News Intel Vies to ‘Recapture Process Leadership’ as it Returns to Two-Year Cadence

The only thing Intel is going to "process" over the next four years is employment terminations slips, as it continues losing technology leadership, market share, and money to AMD.
 
wikichip has a write-up on that 10nm NNP-I/Spring Hill chip, including info that it has 8.5B transistors and 239 mm² die size. That puts it at about twice the area of the ice lake chip, and it has a power envelope up to 50W. There is no indication that this is a High Performance 10nm process, but it is interesting to see that they have some performance available in that HD process that they have been holding back from the laptop chips.

https://en.wikichip.org/wiki/intel/microarchitectures/spring_hill#SoC_Overview
 
With Intel squarely stating it wants to go back to a two year cadence, that implies that Moore’s Law will live on for a few nodes longer.
I'm not sure it counts as being on a "two year cadence" when the only reason their 7nm process is supposedly coming relatively soon after 10nm is because 10nm was delayed for so many years. Intel was similarly talking about how they were going to maintain a process advantage with 10nm around the time they launched 14nm back in 2014. Then, 10nm was delayed until late 2017, then 2019, and we still have no 10nm desktop processors even on the roadmap for 2020. It will have taken at least around 6 years for Intel's desktop chips to see a process node shrink from 14nm by the time they come out.

Also, these nodes are not as well-defined as they used to be, with only certain parts of the processor dropping in size. Their original 10nm design was apparently not tenable, so they scaled it back to get what they are now calling 10nm, and a few years later than expected, at that.
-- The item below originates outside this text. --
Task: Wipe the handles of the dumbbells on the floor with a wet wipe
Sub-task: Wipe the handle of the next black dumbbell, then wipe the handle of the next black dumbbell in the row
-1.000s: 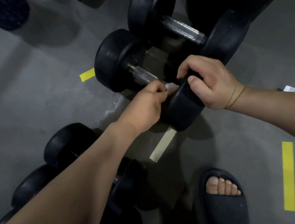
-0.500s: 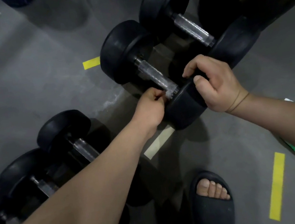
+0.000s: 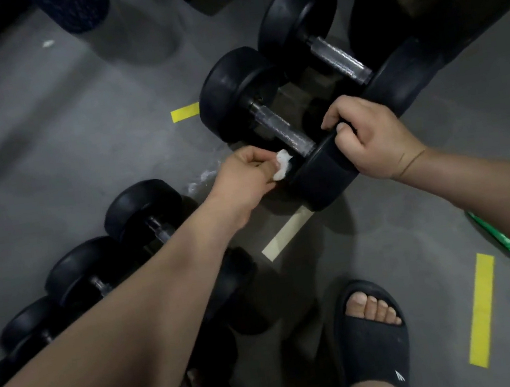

Their 7nm process might end up being more comparable to what they had originally planned for 10nm to do a few years ago.

I would not consider that as "Moore's Law living on". Process advancement has clearly slowed, and we are not seeing the number of transisters in a given area doubling every two years, by any means.
 
The only thing Intel is going to "process" over the next four years is employment terminations slips, as it continues losing technology leadership, market share, and money to AMD.
AMD has zero market share in networking, FPGA, AI-specific accelerators and a handful of other things. Corporate buyers take forever to switch vendors, so most of those sales aren't going anywhere any time soon either. Since Intel's revenue went up 10% despite 8% lower client CPU sales, Intel is clearly more than making up for lost sales in the consumer space elsewhere, not in any meaningful danger.